I want to find another way to meet her without being direct about it. Telling Luke outright that I’m still thinking about his sister after sucking on his pear and making him slick is pretty sleazy.

I draw nearer, almost pressing myself against his back, making sure no one can come between us as I lean down.

“How far are we going?” I ask, my lips nearly brushing his ear. He flinches, and the way that the scent of his slick grows thicker has a small growl rumbling from me. If I let myself go, I’ll grab him and drag him off to the woodland on the other side of the market.

I know he hears it, and I love the way his shoulders tense like he’s trying to control himself. I hear his sharp inhale as he misses a step.

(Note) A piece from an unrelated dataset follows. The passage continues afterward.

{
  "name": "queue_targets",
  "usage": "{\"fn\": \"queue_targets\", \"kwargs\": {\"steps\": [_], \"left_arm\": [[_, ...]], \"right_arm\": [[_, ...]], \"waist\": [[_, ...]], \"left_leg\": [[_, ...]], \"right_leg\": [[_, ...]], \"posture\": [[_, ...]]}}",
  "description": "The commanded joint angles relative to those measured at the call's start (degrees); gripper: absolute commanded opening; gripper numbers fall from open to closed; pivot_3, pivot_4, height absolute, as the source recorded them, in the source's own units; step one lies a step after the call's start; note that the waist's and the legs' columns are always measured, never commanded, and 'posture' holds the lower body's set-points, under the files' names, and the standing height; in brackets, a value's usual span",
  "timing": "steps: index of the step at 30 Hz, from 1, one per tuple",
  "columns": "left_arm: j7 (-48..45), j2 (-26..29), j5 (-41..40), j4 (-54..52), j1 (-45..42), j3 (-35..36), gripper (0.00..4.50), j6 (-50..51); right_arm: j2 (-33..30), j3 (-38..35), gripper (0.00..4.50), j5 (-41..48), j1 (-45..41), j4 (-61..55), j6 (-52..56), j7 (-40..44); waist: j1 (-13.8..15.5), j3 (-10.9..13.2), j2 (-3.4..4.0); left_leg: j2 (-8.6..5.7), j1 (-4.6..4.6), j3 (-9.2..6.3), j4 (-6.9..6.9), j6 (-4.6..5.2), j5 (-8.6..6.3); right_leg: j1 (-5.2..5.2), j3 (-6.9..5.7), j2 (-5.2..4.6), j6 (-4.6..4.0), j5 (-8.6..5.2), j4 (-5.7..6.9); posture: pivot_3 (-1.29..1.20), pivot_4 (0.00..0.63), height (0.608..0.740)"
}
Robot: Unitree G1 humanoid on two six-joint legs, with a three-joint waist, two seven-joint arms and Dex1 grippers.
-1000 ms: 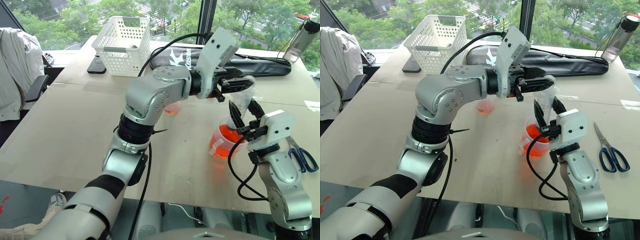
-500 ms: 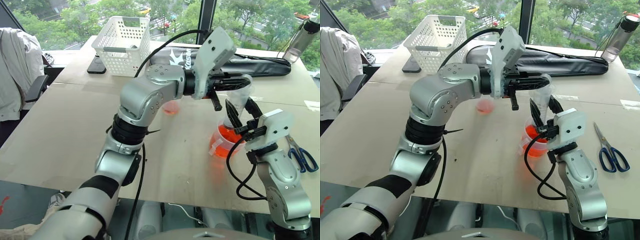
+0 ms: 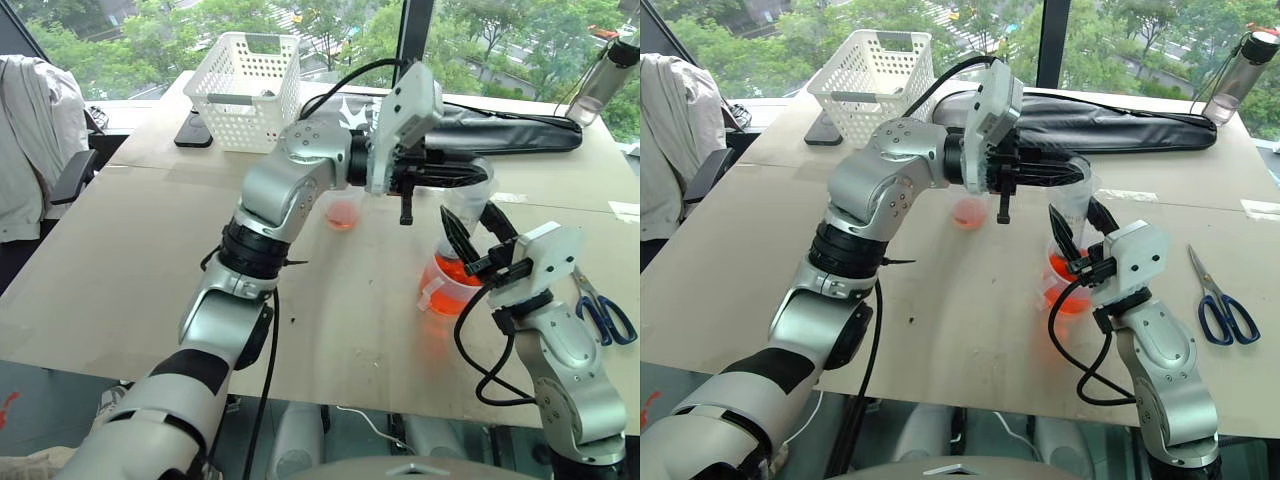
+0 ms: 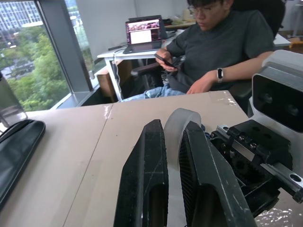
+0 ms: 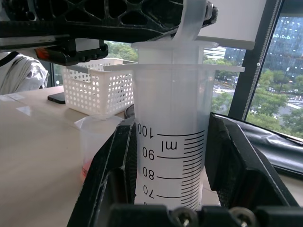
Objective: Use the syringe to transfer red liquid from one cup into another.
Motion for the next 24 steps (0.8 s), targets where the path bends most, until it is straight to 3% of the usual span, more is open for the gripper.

I’ve been so wound up about how he’s screwing with me, I didn’t stop to think about what kind of effect I have on him.

What would he do if I told him how badly I want to fuck him?

“Not much further now. I just want some honey, and then you can go back,” he says stiffly, glancing at me over his shoulder.

“I can?”

“Yes, there’s another errand I need to run, but it’s omegas only.”

The desire that had been winding through me is dampened. We’ve never actually talked about him being an omega. I just remember accusing him when I was drunk, but this is the first time he’s openly said it.